Cylindrical anode X-ray systems are increasingly used in multisource imaging; however, electron beam interactions with the curved anodes cause geometric distortions that alter energy deposition and X-ray emission. Understanding these effects is key to optimizing system performance.

Purpose

This study uses Monte Carlo (MC) simulations to examine how electron beam size, anode radius, and polar angle influence energy deposition and X-ray fluence in cylindrical anode setups, and to quantify the distortions and energy redistribution for improved X-ray generation efficiency and beam stability.

Methods

MC simulations were performed with electron beams (0.5 × 0.5 mm and 2 × 2 mm, 120 keV) on cylindrical tungsten anodes with radii from 1 to 5 cm and polar angles from 20.5° to 71.8°. Energy deposition profiles, dimensions, and photon fluence distributions were analyzed using the FLUKA MC package, with mapping in cylindrical coordinates (r-ϕ-z).

Results

Energy deposition profiles varied with beam position and anode curvature. The axial full width at half maximum (FWHM) increased by up to 650% at larger polar angles, while the azimuthal FWHM decreased up to 50%. Larger anode radii reduced the azimuthal FWHM by up to 78%, with minimal changes in axial and radial components.

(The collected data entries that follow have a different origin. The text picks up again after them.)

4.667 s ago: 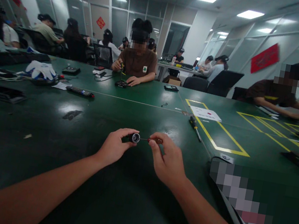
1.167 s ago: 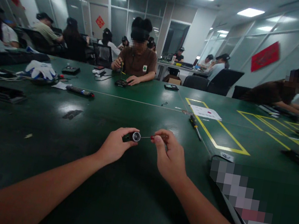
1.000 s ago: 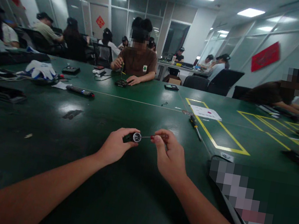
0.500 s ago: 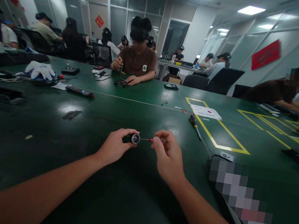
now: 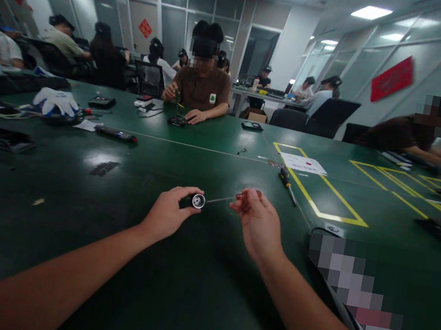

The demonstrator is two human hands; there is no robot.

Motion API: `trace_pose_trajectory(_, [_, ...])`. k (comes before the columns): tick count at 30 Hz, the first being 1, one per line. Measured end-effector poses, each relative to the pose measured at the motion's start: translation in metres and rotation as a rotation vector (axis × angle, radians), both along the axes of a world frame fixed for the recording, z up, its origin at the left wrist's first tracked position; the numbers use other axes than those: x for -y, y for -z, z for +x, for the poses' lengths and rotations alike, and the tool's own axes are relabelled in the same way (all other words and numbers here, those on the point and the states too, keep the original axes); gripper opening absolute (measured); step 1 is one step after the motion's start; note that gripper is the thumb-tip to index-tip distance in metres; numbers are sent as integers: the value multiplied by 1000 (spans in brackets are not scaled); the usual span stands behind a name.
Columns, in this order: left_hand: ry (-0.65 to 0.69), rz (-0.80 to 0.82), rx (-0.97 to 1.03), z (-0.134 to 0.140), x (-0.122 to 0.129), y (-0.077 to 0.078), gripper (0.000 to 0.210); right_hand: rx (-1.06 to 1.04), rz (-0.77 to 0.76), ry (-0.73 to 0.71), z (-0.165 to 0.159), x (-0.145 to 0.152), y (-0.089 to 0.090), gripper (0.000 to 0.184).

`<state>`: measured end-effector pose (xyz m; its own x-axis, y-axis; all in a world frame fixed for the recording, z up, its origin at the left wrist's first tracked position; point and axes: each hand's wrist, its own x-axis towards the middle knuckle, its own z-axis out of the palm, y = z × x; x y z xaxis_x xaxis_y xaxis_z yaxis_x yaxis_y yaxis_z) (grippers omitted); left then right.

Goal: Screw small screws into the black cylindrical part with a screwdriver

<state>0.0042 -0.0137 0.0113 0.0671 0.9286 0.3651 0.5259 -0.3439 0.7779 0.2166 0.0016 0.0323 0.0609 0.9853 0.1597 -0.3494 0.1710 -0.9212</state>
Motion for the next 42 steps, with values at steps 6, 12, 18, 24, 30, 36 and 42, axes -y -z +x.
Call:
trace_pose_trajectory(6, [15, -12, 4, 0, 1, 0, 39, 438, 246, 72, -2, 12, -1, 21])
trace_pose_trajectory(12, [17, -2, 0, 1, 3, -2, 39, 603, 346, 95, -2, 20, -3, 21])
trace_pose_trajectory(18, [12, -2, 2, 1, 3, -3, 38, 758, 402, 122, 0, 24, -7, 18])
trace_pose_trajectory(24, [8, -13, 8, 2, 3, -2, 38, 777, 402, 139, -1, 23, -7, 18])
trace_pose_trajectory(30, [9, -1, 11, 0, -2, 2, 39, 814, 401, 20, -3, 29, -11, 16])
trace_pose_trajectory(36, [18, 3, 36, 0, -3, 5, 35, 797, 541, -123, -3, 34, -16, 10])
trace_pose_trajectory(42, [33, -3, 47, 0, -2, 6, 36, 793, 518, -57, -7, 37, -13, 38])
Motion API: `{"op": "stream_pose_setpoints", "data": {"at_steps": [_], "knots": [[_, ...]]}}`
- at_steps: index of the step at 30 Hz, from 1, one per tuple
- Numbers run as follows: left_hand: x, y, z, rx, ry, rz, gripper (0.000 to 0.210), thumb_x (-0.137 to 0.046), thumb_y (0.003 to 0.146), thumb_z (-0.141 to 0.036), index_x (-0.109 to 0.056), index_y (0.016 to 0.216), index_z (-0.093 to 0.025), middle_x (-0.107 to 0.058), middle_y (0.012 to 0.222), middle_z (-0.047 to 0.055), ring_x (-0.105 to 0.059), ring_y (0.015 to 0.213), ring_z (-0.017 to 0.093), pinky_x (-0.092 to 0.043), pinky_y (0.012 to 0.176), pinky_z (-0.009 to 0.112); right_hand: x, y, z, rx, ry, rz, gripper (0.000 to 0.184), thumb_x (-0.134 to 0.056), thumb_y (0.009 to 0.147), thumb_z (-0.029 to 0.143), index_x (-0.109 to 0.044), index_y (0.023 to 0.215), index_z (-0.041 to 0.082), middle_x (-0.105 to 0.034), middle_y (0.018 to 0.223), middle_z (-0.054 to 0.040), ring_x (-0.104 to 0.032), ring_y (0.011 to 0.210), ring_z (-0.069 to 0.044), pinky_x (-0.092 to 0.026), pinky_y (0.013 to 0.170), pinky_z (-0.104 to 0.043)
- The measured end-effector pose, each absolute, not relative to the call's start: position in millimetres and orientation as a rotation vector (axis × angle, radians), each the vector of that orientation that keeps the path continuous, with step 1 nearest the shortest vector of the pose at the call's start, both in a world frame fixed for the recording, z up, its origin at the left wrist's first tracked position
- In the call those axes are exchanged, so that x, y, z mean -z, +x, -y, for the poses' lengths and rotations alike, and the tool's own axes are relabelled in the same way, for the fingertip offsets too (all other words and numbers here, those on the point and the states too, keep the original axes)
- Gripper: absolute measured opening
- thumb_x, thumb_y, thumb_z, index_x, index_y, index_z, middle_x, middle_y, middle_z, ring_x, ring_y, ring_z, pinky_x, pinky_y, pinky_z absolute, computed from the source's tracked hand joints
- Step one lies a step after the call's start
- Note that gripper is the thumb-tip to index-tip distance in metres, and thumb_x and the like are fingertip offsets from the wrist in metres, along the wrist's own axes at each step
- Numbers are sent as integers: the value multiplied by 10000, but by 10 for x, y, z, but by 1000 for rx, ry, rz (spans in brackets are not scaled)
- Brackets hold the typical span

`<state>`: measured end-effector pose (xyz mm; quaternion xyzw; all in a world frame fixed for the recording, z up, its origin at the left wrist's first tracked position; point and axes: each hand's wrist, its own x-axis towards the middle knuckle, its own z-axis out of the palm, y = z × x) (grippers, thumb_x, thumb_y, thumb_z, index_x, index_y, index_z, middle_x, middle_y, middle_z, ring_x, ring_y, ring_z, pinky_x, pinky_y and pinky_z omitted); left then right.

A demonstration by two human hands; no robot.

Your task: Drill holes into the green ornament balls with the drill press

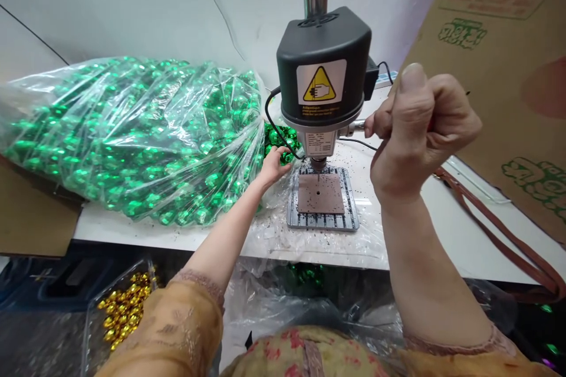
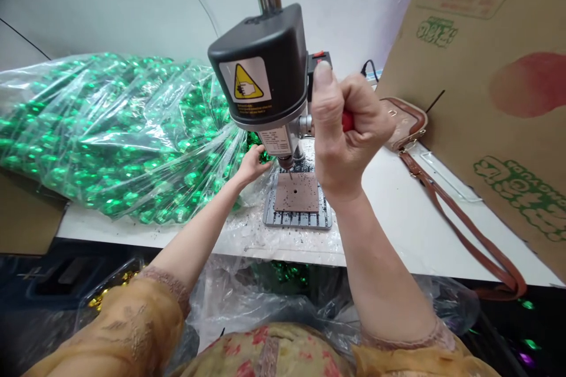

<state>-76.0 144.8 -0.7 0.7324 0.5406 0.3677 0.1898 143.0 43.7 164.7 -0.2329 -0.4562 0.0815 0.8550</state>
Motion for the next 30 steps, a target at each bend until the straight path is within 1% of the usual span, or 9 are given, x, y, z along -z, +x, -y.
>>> {"op": "stream_pose_setpoints", "data": {"at_steps": [3,6,8,11,13,16,20,24,30], "knots": [[33,-824,-1336,-1027,2041,-1557,448,-800,698,9,-696,1092,-178,-477,866,-25,-493,697,129,-527,899,368,-1639,1435,-428,-168,-530,977,486,-632,912,406,-300,596,244,-240,523,69,-305,450,-68,-289,468,-305],[-32,-826,-1275,-1114,1962,-1608,463,-820,687,-29,-688,1095,-204,-569,934,8,-553,763,160,-522,861,356,-1645,1436,-401,-164,-533,985,468,-625,918,379,-304,605,245,-259,521,74,-334,438,-66,-312,462,-306],[-129,-793,-1203,-1247,1826,-1591,422,-828,724,-118,-682,1107,-216,-607,940,16,-573,771,160,-529,805,332,-1650,1434,-385,-155,-537,989,464,-623,920,381,-306,609,248,-261,518,75,-343,428,-68,-312,453,-311],[-297,-717,-940,-1409,1582,-1384,391,-808,802,-318,-678,1161,-232,-618,866,2,-586,716,135,-539,696,279,-1647,1433,-376,-158,-582,1015,478,-602,927,433,-300,605,251,-270,520,67,-337,435,-76,-324,453,-315],[-374,-656,-680,-1444,1404,-1206,437,-785,822,-425,-668,1200,-240,-642,862,4,-621,715,134,-553,668,269,-1639,1437,-383,-170,-571,1029,483,-594,928,449,-293,606,251,-268,519,63,-331,436,-82,-327,455,-316],[-389,-556,-311,-1380,1098,-1007,513,-760,827,-504,-624,1253,-253,-704,951,24,-680,725,144,-571,652,278,-1624,1445,-403,-177,-540,1045,487,-588,933,441,-274,614,249,-249,529,64,-311,433,-75,-319,454,-306],[-273,-445,-105,-1266,878,-933,597,-794,801,-531,-588,1283,-246,-737,1025,57,-702,735,152,-555,627,263,-1618,1449,-417,-137,-607,1071,493,-531,956,486,-246,629,252,-243,545,63,-300,458,-63,-338,467,-284],[-149,-394,-153,-1240,1021,-1062,658,-874,734,-489,-605,1276,-231,-739,1037,52,-668,698,126,-537,623,252,-1631,1457,-406,-137,-581,1079,501,-561,940,484,-274,605,248,-275,517,68,-315,449,-63,-335,461,-294],[-29,-294,-302,-1287,1337,-1162,633,-896,694,-469,-645,1206,-194,-719,1115,69,-673,910,164,-542,769,267,-1646,1457,-383,-134,-489,1083,466,-579,948,360,-301,598,228,-332,497,85,-354,425,-36,-332,467,-270]]}}
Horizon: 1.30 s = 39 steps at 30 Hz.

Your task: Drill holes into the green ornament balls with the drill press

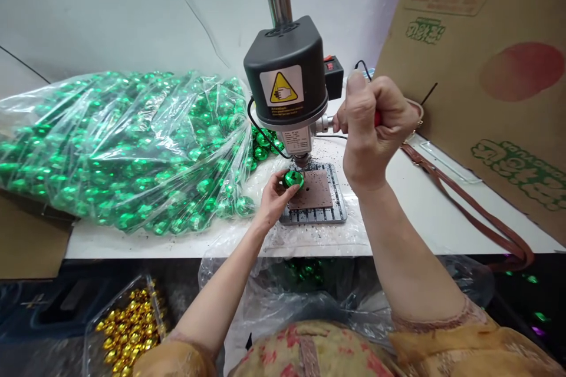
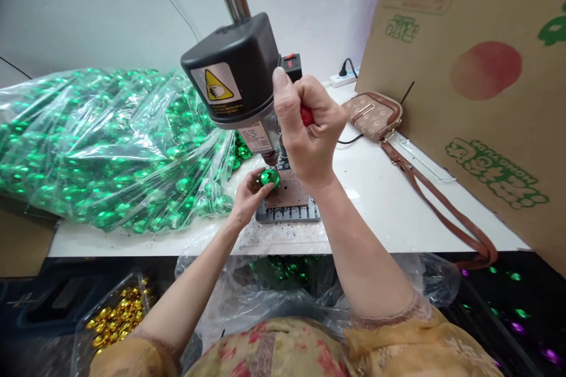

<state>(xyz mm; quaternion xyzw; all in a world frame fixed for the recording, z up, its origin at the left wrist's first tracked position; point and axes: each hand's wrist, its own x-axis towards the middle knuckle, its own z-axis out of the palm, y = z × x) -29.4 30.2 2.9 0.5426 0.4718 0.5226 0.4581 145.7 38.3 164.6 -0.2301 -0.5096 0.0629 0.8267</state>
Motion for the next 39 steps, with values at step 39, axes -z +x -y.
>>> {"op": "stream_pose_setpoints", "data": {"at_steps": [39], "knots": [[42,33,-202,-1283,1685,-1261,502,-850,758,-293,-605,1188,-207,-699,1155,80,-663,1105,262,-530,996,419,-1408,1404,-339,-108,-419,1036,489,-563,949,354,-247,599,224,-263,517,61,-299,453,-59,-258,477,-297]]}}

Narrower beams (0.5 × 0.5 mm²) produced smaller, more symmetric energy deposition profiles on anode surface. Overshoot occurred at small radii and large polar angles, leading to incomplete energy deposition.

Conclusions

Larger anode radii and moderate polar angles minimized energy deposition profiles distortion and improved X-ray fluence uniformity and production efficiency. Overshooting at small radii and large angles caused deformation, emphasizing the need for precise beam positioning to balance distortion, uniformity, and efficiency. These results define the geometric limits for effective energy deposition profile formation in cylindrical anode systems.

Abstract Image

查看原文本刊更多论文

圆柱形阳极体系中能量沉积和x射线通量的蒙特卡罗分析。

背景：圆柱阳极x射线系统越来越多地用于多源成像；然而，电子束与弯曲阳极的相互作用会引起几何畸变，从而改变能量沉积和x射线发射。理解这些影响是优化系统性能的关键。目的：本研究使用蒙特卡罗（MC）模拟来研究电子束尺寸、阳极半径和极性角度如何影响圆柱形阳极装置中的能量沉积和x射线通量，并量化扭曲和能量再分配，以提高x射线产生效率和光束稳定性。方法：采用电子束（0.5 × 0.5 mm和2 × 2mm， 120 keV）对半径为1 ~ 5 cm、极角为20.5°~ 71.8°的圆柱形钨阳极进行MC模拟。使用FLUKA MC包分析能量沉积剖面、尺寸和光子通量分布，并在柱坐标（r-ϕ-z）中进行映射。结果：能量沉积曲线随光束位置和阳极曲率的变化而变化。极角增大时，轴向半最宽增大650%，而方位半最宽减小50%。更大的阳极半径使方向频宽降低了78%，而轴向和径向分量的变化最小。较窄的光束（0.5 × 0.5 mm2）在阳极表面产生更小，更对称的能量沉积剖面。超调发生在小半径和大极角，导致能量沉积不完全。结论：较大的阳极半径和适中的极角可减小能量沉积剖面畸变，提高x射线通量均匀性和生产效率。在小半径和大角度的过冲引起变形，强调需要精确的光束定位，以平衡畸变，均匀性和效率。这些结果确定了圆柱阳极体系中有效能量沉积剖面形成的几何极限。

本文章由计算机程序翻译，如有差异，请以英文原文为准。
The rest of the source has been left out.